3 While the updates to the ICSD-V and the DSM-3 constitute an enactment of closure of the alcohol-induced sleepwalking defence controversy, this does not necessarily mean that the debate will not open up again. Consistent with the claims of Finitism (Barnes et al., Citation1996; Bloor, Citation1991; Rees, Citation2011), new cases, findings or interpretations can always problematise a consensus, and so all claims are open-ended and revisable. At the time of writing, a new article in the Journal of Forensic Sciences takes to task the authors of the manuals for flawed statistical analysis (Munro, Citation2020). It is presently too early to know what impact Munro's intervention will have on the sleepwalking defence and legal expertise, but the case we have used in our analysis occurred shortly after the publication of the manuals, and as we go on to show, they indicated, at least as far as the court was concerned, the state of the art of medical knowledge.

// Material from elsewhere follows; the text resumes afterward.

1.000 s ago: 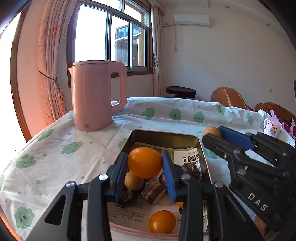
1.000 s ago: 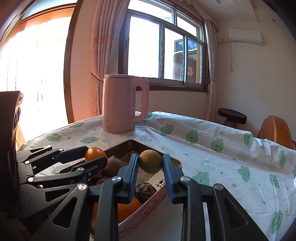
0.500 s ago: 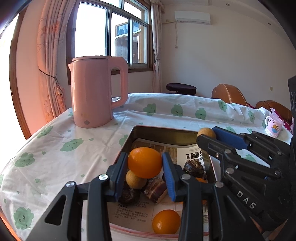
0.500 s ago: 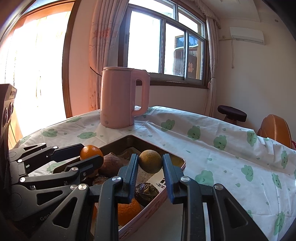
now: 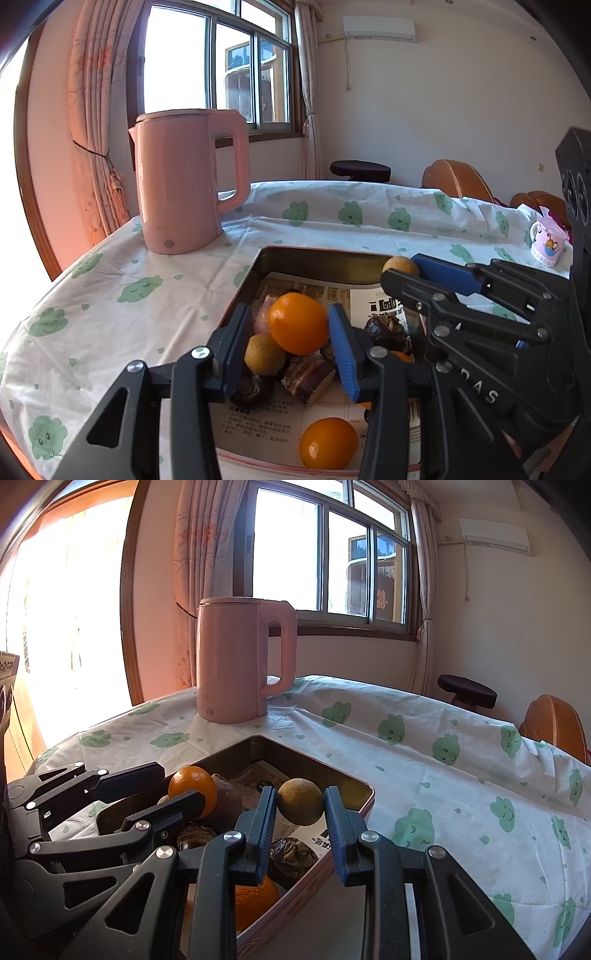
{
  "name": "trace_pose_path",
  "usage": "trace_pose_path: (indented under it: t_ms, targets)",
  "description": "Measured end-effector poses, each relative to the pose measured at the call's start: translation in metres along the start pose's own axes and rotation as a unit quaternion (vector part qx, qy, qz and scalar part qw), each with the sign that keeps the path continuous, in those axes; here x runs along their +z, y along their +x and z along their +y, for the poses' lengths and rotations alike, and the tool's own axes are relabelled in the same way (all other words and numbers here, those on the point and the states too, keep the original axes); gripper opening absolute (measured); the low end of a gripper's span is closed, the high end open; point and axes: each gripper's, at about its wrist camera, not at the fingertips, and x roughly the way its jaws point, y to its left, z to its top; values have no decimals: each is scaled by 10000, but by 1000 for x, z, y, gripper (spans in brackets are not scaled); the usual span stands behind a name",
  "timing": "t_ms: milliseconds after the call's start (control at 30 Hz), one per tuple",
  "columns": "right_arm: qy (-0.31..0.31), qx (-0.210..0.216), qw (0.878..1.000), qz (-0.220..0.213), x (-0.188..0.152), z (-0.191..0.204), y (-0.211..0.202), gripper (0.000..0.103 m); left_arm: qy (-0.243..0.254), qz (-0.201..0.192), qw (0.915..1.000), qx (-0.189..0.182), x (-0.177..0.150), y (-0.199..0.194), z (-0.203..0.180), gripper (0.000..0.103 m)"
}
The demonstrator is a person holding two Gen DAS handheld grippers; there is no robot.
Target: Organize fruits
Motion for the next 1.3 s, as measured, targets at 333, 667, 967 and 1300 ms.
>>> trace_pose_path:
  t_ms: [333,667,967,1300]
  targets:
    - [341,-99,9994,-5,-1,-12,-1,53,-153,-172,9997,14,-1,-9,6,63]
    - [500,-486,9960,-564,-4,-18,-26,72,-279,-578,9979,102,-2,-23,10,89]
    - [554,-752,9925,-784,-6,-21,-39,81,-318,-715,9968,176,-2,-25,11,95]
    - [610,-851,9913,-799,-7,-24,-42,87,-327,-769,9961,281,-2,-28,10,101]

4 All citations refer to Judge Moore's decision (Moore, Citation2018) and so we identify each quotation by the paragraph number from which it was taken.

Additional information

Notes on contributors

Gethin Rees

Gethin Rees is a Senior Lecturer in Sociology at Newcastle University. He is interested in the intersection of healthcare and criminal justice, whether embodied in healthcare professionals working in criminal justice contexts (e.g. police stations and prisons) or in scientific and/or medical experts presenting evidence in criminal trials.

Deborah White

Deborah White is a Professor in the Department of Sociology at Trent University in Ontario, Canada. Her research focuses on the institutional responses to sexual violence, particularly medico-legal interventions and the role and nature of forensic evidence and experts in criminal justice systems. As a feminist scholar of Science and Technology Studies, she also conducts critical research on technologies of rape and sexual assault, specifically anti-rape technologies.